**Task to carry out:** Among the lines below, count those that include "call", and state the count alone.

**Supplied material:**
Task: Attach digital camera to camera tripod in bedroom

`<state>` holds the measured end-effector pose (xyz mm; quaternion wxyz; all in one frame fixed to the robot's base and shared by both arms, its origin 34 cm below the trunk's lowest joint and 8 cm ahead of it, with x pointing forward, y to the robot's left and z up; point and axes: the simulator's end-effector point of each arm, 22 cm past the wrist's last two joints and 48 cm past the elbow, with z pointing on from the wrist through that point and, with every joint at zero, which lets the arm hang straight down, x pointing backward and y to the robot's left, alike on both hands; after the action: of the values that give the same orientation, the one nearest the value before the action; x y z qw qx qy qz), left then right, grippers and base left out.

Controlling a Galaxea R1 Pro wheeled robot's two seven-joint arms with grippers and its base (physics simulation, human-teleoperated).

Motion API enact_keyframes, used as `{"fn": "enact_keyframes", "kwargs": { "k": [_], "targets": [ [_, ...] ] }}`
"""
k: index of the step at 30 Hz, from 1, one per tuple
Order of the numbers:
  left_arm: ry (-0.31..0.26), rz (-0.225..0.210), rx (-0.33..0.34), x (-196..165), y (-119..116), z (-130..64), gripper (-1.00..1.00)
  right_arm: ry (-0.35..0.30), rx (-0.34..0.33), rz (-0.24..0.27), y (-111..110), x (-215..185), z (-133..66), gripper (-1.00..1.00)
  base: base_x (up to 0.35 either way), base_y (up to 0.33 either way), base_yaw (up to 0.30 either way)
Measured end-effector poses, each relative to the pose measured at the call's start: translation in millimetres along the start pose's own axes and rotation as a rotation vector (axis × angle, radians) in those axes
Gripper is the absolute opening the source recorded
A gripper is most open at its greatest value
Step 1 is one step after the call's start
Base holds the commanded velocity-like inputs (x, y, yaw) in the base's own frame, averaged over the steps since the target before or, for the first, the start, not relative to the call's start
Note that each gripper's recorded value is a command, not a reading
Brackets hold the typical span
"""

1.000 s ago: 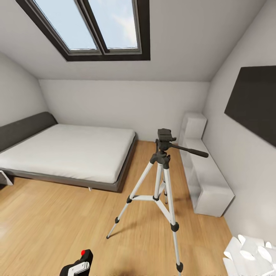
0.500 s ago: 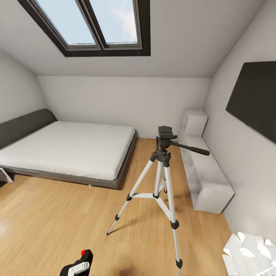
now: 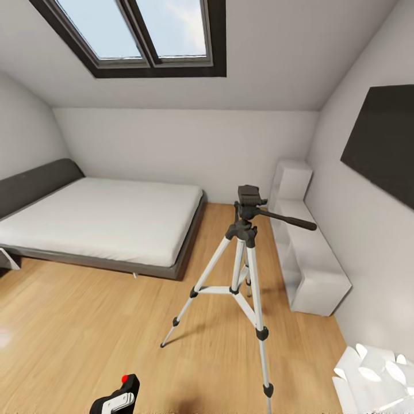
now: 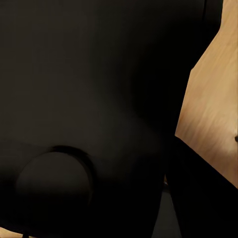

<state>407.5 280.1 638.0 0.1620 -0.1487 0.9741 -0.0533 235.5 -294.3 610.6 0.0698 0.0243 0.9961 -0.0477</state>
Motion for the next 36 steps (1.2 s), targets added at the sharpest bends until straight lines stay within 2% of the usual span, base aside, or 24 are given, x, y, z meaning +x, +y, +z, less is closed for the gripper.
{"fn": "enact_keyframes", "kwargs": {
  "k": [13,18,22,23,25,30,36],
  "targets": [
    [0.009,0.007,-0.001,3,2,3.5,-1.00,0.024,-0.001,-0.002,1,9,1.4,1.00,0.000,0.000,0.000],
    [-0.035,0.023,0.021,-22,-4,5.3,-1.00,0.025,0.002,0.005,0,8,2.3,1.00,0.000,0.000,0.000],
    [-0.143,0.052,0.081,-78,-39,3.1,-1.00,-0.018,0.009,0.012,-1,-13,4.5,1.00,0.000,0.000,0.000],
    [-0.172,0.071,0.089,-94,-46,0.8,-1.00,-0.051,0.008,0.013,1,-30,5.3,1.00,0.000,0.000,0.000],
    [-0.193,0.111,0.091,-109,-52,-1.9,-1.00,-0.092,0.008,0.013,3,-56,5.7,1.00,0.000,0.000,0.000],
    [-0.177,0.189,0.064,-120,-45,-3.1,-1.00,-0.113,0.014,0.014,0,-86,5.3,1.00,0.000,0.000,0.000],
    [-0.153,0.219,0.041,-118,-34,-0.8,-1.00,-0.119,0.010,0.014,3,-95,5.4,1.00,0.000,0.000,0.000]
  ]
}}
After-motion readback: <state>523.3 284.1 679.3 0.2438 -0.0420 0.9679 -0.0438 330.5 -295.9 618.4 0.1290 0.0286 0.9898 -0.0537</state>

**Written response:** 3